• [Work request]:
Scan the records for the string "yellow", then copy each line that has it.

*** Study material

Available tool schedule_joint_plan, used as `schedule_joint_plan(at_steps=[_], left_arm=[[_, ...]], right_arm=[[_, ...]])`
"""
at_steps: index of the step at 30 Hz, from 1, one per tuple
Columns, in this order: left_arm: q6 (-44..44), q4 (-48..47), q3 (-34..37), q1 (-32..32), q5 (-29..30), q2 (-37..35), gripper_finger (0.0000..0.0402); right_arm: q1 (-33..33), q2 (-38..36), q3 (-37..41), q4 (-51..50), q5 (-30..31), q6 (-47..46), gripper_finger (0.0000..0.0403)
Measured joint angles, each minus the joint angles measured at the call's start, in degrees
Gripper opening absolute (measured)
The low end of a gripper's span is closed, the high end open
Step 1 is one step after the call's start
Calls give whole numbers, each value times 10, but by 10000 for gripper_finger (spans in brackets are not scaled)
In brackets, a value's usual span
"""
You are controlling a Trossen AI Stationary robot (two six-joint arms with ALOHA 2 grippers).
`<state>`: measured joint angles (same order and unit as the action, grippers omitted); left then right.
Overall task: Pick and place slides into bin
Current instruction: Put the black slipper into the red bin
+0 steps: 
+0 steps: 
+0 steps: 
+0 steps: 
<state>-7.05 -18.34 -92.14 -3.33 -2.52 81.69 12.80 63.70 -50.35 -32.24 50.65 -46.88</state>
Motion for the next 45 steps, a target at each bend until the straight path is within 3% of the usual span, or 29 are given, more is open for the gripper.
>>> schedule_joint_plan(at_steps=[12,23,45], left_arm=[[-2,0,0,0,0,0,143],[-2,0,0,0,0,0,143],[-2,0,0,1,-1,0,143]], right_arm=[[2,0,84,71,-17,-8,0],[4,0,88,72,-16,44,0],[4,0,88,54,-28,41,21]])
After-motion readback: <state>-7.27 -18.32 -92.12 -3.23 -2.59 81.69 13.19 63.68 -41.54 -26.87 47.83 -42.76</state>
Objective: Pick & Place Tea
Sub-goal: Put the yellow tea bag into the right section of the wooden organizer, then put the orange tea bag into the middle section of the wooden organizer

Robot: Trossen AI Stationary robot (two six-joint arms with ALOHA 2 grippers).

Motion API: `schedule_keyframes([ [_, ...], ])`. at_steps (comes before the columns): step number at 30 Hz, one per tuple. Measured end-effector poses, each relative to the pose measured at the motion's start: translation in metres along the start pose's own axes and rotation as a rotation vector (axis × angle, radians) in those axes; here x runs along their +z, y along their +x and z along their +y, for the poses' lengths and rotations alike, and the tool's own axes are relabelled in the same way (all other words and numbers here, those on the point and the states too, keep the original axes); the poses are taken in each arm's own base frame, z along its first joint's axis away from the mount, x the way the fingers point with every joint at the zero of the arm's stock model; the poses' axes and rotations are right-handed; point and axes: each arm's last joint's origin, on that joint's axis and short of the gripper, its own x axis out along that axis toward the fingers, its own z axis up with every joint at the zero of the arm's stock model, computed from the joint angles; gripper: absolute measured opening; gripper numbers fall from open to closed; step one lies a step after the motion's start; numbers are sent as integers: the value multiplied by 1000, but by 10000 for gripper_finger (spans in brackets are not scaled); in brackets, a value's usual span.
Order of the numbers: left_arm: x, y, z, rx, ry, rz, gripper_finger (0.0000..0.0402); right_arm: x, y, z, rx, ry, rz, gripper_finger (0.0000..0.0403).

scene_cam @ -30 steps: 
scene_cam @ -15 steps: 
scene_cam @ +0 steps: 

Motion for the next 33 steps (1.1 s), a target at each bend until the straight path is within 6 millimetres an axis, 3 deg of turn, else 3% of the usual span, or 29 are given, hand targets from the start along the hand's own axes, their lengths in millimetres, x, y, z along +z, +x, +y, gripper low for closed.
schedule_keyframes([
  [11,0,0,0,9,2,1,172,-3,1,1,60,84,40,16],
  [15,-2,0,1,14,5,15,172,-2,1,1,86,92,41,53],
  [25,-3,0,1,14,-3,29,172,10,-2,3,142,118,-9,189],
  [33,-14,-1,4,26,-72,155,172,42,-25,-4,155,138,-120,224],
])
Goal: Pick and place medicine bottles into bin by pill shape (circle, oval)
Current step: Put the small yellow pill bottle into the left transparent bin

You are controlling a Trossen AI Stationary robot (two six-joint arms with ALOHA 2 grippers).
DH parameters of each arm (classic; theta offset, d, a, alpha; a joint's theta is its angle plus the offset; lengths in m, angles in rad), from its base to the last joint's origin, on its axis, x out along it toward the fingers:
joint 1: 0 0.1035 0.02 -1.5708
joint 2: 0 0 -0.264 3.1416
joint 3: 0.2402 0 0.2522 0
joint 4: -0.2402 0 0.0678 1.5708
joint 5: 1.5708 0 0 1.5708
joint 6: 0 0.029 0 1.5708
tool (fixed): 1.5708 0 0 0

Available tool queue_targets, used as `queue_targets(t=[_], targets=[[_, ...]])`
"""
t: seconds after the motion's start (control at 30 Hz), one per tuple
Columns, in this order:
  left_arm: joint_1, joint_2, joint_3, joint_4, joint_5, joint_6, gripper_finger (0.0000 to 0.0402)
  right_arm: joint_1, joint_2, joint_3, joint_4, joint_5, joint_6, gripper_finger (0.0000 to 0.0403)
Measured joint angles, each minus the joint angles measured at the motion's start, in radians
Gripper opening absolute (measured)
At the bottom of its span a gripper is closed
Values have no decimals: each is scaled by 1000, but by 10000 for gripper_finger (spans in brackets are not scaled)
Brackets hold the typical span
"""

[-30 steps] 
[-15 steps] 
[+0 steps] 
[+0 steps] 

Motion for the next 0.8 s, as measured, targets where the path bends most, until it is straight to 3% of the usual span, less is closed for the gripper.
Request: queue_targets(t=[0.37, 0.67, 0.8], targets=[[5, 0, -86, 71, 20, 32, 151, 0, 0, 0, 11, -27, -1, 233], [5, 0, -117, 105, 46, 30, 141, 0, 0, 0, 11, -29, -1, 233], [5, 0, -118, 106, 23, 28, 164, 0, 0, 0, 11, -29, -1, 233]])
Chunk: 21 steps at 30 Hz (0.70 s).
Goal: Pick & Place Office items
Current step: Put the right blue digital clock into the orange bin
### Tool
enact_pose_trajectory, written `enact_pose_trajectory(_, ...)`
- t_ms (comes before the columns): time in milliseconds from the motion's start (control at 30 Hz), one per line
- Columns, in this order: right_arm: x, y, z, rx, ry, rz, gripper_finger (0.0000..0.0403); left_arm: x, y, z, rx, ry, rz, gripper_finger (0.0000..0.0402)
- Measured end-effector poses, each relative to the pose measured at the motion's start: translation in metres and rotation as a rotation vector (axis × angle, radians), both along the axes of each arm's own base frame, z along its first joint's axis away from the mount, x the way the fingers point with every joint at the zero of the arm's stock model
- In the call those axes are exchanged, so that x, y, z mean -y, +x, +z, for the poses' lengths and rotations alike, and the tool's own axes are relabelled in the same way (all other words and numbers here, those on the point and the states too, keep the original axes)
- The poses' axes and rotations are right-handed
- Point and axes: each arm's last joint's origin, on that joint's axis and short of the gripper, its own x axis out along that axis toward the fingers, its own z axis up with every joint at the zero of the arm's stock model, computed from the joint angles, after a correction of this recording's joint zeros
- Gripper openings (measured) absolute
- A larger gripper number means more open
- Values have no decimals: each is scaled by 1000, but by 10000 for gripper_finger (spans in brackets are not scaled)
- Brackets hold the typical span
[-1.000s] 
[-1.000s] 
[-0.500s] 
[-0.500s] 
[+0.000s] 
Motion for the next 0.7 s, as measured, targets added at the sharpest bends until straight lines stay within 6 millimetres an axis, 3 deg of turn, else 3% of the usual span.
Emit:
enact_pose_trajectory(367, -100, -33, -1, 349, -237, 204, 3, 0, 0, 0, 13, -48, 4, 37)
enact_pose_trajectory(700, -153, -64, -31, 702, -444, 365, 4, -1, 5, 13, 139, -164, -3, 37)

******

• [Result for this exercise]:
Sub-goal: Put the yellow tea bag into the right section of the wooden organizer, then put the orange tea bag into the middle section of the wooden organizer
Current step: Put the small yellow pill bottle into the left transparent bin

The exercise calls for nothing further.